After the Civil War, Poindexter was a leading advocate for education of black children. He was a delegate to the 1872 Republican National Convention in Philadelphia and was a delegate to state conventions many times. In 1873, he was the first black man in Ohio nominated to run for a seat in the House of Representatives. He was nominated by the Republican Party, but was defeated by the overwhelmingly Democratic electorate in Franklin County.

Starting in 1880, he served two terms, four years, as a member of the city council of Columbus, serving as council vice-president. He was also appointed to fill a vacancy in the Board of Education and later elected to the position, from 1884 to 1893. He was appointed to a four-year term as trustee of the Institute for the Blind by Ohio Governor Charles Foster.

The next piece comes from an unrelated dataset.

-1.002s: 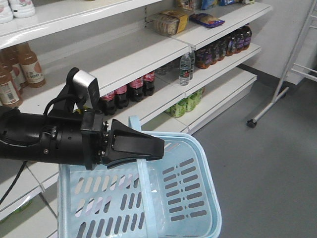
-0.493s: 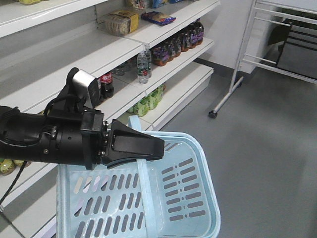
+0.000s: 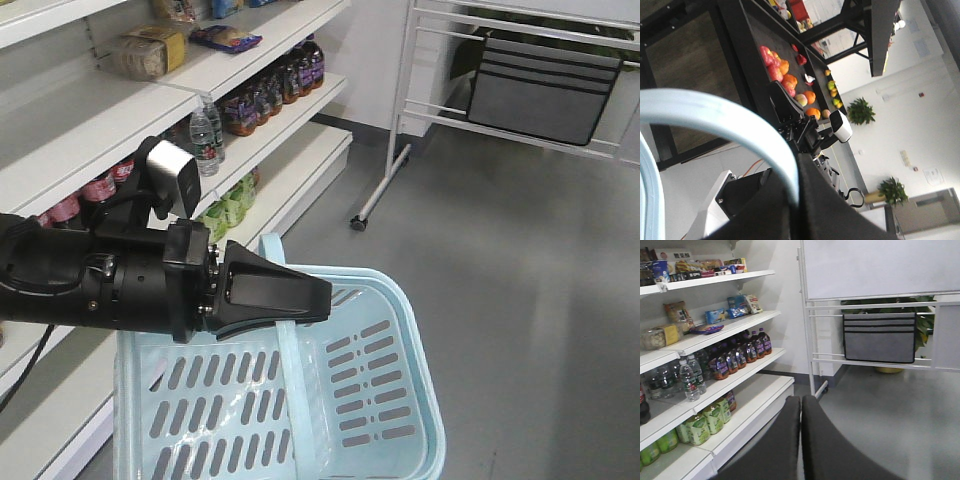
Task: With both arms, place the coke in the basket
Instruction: 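Turn the base away from the shelf carrying the basket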
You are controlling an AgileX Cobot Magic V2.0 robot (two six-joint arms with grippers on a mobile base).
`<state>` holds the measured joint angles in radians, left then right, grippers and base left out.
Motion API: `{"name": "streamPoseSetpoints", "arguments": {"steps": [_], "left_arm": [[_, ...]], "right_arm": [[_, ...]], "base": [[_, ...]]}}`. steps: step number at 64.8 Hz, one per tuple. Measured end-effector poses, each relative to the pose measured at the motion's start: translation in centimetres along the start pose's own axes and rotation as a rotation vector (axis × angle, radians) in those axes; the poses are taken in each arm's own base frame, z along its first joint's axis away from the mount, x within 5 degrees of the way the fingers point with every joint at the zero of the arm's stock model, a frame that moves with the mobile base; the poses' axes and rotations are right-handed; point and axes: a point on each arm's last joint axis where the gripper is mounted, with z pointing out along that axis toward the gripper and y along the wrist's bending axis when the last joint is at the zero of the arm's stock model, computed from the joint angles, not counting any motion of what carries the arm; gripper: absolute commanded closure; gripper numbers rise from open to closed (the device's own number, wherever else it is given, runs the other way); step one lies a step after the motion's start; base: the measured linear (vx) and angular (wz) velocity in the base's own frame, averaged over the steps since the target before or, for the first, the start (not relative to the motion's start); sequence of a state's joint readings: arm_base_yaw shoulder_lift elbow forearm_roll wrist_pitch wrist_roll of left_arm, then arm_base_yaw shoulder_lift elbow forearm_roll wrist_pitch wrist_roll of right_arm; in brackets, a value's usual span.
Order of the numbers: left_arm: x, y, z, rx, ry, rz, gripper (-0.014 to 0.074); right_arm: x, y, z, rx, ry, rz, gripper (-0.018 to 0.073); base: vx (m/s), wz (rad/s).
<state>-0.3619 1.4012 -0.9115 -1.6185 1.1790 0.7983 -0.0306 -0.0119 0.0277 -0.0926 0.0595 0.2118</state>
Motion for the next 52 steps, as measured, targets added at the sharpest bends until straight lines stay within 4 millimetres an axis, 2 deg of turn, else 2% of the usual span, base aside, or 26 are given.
{"name": "streamPoseSetpoints", "arguments": {"steps": [52], "left_arm": [[0.00,0.00,0.00,0.000,0.000,0.000,0.0604]], "right_arm": [[0.00,0.00,0.00,0.000,0.000,0.000,0.0564]], "base": [[0.10,-0.37]]}}
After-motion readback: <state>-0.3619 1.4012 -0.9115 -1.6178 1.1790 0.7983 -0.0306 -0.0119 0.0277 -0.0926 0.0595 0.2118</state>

He was also appointed trustee of the Athens University (now Ohio University) by Governor George Hoadly but was rejected by the state senate for political reasons in 1885. In 1887 he was appointed to a six-year term as a member of the Board of Directors of the Ohio State Forestry Bureau and was reappointed twice more. In September 1888, he served as president of the Columbus Centennial Freedom Jubillee. He was appointed as a trustee for Wilberforce University in 1898 by governor Asa Bushnell. He served as the first black foreman of an Ohio grand Jury. He was a frequent contributor to numerous newspapers and journals and worked closely with Presidents Rutherford B. Hayes and William McKinley and Ohio governor William Dennison Jr.

===Death and legacy===
In 1898 he resigned as pastor of the Second Baptist Church, although he continued to preach. He died in Columbus on February 7, 1907, of pneumonia and was survived by two grandchildren. The first public housing project built in Columbus, Poindexter Village, was named for him.